Task: Repeat every entry in the listing below, exactly.

Records to use:
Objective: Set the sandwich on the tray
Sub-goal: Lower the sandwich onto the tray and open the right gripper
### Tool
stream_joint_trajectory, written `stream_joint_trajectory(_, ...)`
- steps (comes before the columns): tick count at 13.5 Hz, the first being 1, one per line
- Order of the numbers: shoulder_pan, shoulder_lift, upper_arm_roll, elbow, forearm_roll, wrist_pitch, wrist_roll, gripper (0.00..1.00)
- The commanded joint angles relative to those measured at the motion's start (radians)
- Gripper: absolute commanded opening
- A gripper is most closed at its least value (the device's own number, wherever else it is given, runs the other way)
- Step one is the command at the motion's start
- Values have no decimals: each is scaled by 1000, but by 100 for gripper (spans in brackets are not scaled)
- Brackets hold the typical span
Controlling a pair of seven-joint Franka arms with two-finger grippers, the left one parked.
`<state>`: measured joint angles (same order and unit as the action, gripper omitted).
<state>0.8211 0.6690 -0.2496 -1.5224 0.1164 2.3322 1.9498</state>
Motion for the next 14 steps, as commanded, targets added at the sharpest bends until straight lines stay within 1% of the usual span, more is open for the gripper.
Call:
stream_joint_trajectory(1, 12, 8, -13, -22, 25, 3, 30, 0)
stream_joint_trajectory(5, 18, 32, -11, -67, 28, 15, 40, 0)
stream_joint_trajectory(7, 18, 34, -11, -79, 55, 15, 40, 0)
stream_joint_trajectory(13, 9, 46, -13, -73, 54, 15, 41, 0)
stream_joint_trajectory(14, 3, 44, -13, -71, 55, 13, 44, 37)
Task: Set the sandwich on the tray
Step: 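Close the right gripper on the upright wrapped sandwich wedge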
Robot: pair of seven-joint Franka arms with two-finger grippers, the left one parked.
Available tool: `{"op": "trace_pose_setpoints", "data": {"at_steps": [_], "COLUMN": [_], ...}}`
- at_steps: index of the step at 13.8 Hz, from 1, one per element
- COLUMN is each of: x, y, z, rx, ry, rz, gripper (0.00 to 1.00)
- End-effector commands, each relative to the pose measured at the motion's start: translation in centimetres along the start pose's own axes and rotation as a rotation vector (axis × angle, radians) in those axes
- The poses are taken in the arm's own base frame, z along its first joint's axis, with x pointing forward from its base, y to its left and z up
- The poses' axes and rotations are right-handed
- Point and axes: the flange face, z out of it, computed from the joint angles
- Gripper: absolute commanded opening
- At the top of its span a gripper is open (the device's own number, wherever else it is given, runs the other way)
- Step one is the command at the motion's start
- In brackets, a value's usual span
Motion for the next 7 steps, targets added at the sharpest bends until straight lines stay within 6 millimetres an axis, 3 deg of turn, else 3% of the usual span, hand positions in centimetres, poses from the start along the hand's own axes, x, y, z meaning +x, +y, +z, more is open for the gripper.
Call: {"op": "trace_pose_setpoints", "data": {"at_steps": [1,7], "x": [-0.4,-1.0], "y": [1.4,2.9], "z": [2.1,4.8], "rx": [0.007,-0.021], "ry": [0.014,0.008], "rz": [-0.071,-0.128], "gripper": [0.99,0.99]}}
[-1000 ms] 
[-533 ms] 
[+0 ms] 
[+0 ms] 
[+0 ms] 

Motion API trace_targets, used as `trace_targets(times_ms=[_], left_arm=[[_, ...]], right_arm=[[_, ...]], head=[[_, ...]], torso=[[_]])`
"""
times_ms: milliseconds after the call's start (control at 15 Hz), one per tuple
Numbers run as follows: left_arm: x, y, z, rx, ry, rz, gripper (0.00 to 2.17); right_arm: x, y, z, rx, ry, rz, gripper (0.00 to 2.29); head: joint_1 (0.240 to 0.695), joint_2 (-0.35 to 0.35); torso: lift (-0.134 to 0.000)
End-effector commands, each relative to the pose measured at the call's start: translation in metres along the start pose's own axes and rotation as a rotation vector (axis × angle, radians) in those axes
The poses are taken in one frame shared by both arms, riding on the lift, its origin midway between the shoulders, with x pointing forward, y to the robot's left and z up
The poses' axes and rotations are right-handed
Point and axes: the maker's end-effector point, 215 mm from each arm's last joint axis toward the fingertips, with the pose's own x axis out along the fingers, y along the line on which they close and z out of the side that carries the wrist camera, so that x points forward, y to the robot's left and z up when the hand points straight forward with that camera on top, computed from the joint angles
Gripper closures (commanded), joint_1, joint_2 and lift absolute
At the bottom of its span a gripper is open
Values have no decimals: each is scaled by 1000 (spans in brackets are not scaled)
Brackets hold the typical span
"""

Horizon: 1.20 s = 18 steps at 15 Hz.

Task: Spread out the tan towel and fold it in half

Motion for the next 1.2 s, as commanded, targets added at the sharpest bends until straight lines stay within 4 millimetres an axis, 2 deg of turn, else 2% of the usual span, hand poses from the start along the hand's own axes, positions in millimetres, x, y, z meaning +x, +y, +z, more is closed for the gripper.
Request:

Exercise answer:
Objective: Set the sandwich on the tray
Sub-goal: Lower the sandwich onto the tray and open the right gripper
### Tool
stream_joint_trajectory, written `stream_joint_trajectory(_, ...)`
- steps (comes before the columns): tick count at 13.5 Hz, the first being 1, one per line
- Order of the numbers: shoulder_pan, shoulder_lift, upper_arm_roll, elbow, forearm_roll, wrist_pitch, wrist_roll, gripper (0.00..1.00)
- The commanded joint angles relative to those measured at the motion's start (radians)
- Gripper: absolute commanded opening
- A gripper is most closed at its least value (the device's own number, wherever else it is given, runs the other way)
- Step one is the command at the motion's start
- Values have no decimals: each is scaled by 1000, but by 100 for gripper (spans in brackets are not scaled)
- Brackets hold the typical span
Controlling a pair of seven-joint Franka arms with two-finger grippers, the left one parked.
`<state>`: measured joint angles (same order and unit as the action, gripper omitted).
<state>0.8211 0.6690 -0.2496 -1.5224 0.1164 2.3322 1.9498</state>
Motion for the next 14 steps, as commanded, targets added at the sharpest bends until straight lines stay within 1% of the usual span, more is open for the gripper.
Call:
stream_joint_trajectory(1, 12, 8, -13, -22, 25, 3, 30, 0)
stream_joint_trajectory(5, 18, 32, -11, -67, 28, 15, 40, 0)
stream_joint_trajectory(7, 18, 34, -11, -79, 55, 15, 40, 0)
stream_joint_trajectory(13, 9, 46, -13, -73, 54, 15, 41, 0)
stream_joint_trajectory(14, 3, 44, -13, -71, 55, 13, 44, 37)
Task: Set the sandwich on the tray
Step: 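Close the right gripper on the upright wrapped sandwich wedge
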Robot: pair of seven-joint Franka arms with two-finger grippers, the left one parked.
Available tool: `{"op": "trace_pose_setpoints", "data": {"at_steps": [_], "COLUMN": [_], ...}}`
- at_steps: index of the step at 13.8 Hz, from 1, one per element
- COLUMN is each of: x, y, z, rx, ry, rz, gripper (0.00 to 1.00)
- End-effector commands, each relative to the pose measured at the motion's start: translation in centimetres along the start pose's own axes and rotation as a rotation vector (axis × angle, radians) in those axes
- The poses are taken in the arm's own base frame, z along its first joint's axis, with x pointing forward from its base, y to its left and z up
- The poses' axes and rotations are right-handed
- Point and axes: the flange face, z out of it, computed from the joint angles
- Gripper: absolute commanded opening
- At the top of its span a gripper is open (the device's own number, wherever else it is given, runs the other way)
- Step one is the command at the motion's start
- In brackets, a value's usual span
Motion for the next 7 steps, targets added at the sharpest bends until straight lines stay within 6 millimetres an axis, 3 deg of turn, else 3% of the usual span, hand positions in centimetres, poses from the start along the hand's own axes, x, y, z meaning +x, +y, +z, more is open for the gripper.
Call: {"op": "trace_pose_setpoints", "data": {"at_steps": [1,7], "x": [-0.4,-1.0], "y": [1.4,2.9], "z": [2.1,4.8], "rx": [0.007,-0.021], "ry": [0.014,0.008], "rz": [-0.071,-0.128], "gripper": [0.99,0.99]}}
[-1000 ms] 
[-533 ms] 
[+0 ms] 
[+0 ms] 
[+0 ms] 

Motion API trace_targets, used as `trace_targets(times_ms=[_], left_arm=[[_, ...]], right_arm=[[_, ...]], head=[[_, ...]], torso=[[_]])`
"""
times_ms: milliseconds after the call's start (control at 15 Hz), one per tuple
Numbers run as follows: left_arm: x, y, z, rx, ry, rz, gripper (0.00 to 2.17); right_arm: x, y, z, rx, ry, rz, gripper (0.00 to 2.29); head: joint_1 (0.240 to 0.695), joint_2 (-0.35 to 0.35); torso: lift (-0.134 to 0.000)
End-effector commands, each relative to the pose measured at the call's start: translation in metres along the start pose's own axes and rotation as a rotation vector (axis × angle, radians) in those axes
The poses are taken in one frame shared by both arms, riding on the lift, its origin midway between the shoulders, with x pointing forward, y to the robot's left and z up
The poses' axes and rotations are right-handed
Point and axes: the maker's end-effector point, 215 mm from each arm's last joint axis toward the fingertips, with the pose's own x axis out along the fingers, y along the line on which they close and z out of the side that carries the wrist camera, so that x points forward, y to the robot's left and z up when the hand points straight forward with that camera on top, computed from the joint angles
Gripper closures (commanded), joint_1, joint_2 and lift absolute
At the bottom of its span a gripper is open
Values have no decimals: each is scaled by 1000 (spans in brackets are not scaled)
Brackets hold the typical span
"""

Horizon: 1.20 s = 18 steps at 15 Hz.

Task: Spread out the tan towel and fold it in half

Motion for the next 1.2 s, as commanded, targets added at the sharpest bends until straight lines stay within 4 millimetres an axis, 2 deg of turn, else 2% of the usual span, hand poses from the start along the hand's own axes, positions in millimetres, x, y, z meaning +x, +y, +z, more is closed for the gripper.
Request:

Work on this exercise is complete.